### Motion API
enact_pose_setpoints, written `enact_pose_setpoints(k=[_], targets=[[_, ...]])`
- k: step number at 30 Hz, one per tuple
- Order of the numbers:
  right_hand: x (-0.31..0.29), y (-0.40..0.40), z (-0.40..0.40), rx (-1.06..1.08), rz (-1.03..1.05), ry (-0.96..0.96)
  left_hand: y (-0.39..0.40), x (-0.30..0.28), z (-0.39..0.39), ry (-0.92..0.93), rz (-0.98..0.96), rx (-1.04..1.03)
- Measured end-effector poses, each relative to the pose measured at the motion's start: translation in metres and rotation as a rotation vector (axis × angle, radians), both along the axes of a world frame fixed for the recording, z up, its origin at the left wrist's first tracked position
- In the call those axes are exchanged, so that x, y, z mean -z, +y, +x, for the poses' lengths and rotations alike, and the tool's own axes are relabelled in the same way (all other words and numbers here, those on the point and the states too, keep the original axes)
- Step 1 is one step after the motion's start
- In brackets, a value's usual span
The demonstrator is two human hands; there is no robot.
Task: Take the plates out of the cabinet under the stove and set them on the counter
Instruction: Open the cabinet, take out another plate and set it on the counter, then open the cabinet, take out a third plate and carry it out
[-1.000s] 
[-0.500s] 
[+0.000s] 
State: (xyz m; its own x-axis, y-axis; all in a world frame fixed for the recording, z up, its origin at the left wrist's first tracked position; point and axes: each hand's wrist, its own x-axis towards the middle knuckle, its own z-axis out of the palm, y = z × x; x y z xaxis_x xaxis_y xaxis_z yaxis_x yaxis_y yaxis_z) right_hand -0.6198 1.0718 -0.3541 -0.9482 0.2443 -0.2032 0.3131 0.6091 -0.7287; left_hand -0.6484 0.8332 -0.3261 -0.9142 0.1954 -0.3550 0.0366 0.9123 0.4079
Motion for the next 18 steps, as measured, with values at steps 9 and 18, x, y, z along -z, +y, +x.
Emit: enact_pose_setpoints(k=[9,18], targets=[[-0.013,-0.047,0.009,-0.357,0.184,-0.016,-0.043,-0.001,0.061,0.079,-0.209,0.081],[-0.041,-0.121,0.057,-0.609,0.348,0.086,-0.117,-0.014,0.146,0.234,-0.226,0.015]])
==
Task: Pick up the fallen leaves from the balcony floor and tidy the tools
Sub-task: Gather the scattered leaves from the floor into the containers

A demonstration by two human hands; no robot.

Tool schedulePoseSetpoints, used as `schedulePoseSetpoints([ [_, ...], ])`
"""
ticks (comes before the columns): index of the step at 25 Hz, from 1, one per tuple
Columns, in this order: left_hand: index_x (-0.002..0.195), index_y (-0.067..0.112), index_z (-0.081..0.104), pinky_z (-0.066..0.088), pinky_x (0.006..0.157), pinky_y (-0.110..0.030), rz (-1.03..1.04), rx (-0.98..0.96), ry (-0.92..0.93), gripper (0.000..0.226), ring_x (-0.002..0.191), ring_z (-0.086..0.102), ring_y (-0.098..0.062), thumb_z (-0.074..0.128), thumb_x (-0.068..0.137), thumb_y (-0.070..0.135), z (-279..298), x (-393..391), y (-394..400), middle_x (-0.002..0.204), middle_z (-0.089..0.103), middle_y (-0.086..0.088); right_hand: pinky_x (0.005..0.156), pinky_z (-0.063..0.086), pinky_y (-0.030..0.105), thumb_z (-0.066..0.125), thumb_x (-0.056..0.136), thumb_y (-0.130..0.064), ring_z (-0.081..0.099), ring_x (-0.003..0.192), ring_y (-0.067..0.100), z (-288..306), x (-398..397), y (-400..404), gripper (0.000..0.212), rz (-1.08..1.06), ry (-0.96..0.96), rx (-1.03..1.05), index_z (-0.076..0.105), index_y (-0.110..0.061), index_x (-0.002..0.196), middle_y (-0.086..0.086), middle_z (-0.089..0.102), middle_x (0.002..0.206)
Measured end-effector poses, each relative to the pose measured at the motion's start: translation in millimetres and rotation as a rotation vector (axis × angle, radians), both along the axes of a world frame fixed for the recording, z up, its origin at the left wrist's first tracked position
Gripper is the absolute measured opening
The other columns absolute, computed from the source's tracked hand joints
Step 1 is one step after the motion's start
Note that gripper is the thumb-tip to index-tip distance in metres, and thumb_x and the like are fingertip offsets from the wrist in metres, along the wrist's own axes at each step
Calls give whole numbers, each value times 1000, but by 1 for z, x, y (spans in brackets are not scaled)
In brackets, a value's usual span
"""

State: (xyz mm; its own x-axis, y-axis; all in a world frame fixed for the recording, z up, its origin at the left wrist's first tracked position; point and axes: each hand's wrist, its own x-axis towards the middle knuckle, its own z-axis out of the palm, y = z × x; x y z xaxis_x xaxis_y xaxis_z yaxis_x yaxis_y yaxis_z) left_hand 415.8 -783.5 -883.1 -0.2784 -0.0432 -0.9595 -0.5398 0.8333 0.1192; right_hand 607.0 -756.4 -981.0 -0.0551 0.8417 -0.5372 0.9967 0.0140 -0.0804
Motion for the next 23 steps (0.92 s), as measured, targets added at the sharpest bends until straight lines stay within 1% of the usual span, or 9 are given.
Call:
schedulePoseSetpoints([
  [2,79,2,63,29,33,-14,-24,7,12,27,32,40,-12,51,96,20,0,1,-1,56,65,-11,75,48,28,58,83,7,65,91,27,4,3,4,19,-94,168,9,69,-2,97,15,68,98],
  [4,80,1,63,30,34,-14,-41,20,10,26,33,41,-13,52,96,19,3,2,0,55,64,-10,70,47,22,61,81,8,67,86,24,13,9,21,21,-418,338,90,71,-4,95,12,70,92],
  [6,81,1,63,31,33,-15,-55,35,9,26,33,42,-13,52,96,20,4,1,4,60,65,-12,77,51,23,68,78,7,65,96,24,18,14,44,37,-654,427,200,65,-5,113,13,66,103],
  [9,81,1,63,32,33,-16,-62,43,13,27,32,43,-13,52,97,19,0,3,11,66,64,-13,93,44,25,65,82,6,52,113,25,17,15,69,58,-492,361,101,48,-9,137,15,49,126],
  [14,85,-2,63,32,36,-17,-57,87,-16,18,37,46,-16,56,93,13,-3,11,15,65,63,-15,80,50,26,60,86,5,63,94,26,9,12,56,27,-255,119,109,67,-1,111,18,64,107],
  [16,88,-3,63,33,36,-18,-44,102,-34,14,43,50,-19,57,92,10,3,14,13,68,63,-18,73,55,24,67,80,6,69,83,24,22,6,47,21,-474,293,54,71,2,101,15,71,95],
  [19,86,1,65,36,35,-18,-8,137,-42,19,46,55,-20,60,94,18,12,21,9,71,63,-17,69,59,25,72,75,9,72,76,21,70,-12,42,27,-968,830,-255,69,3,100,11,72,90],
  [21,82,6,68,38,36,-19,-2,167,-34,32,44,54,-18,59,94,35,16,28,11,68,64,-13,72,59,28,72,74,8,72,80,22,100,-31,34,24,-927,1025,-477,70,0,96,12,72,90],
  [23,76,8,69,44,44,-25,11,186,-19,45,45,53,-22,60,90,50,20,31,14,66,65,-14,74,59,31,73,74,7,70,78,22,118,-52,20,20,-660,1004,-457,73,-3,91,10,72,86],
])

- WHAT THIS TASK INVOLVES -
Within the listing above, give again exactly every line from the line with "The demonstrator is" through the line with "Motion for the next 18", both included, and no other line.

- TASK SOLUTION -
The demonstrator is two human hands; there is no robot.
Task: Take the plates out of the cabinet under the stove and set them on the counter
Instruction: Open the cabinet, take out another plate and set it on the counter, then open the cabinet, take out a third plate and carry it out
[-1.000s] 
[-0.500s] 
[+0.000s] 
State: (xyz m; its own x-axis, y-axis; all in a world frame fixed for the recording, z up, its origin at the left wrist's first tracked position; point and axes: each hand's wrist, its own x-axis towards the middle knuckle, its own z-axis out of the palm, y = z × x; x y z xaxis_x xaxis_y xaxis_z yaxis_x yaxis_y yaxis_z) right_hand -0.6198 1.0718 -0.3541 -0.9482 0.2443 -0.2032 0.3131 0.6091 -0.7287; left_hand -0.6484 0.8332 -0.3261 -0.9142 0.1954 -0.3550 0.0366 0.9123 0.4079
Motion for the next 18 steps, as measured, with values at steps 9 and 18, x, y, z along -z, +y, +x.

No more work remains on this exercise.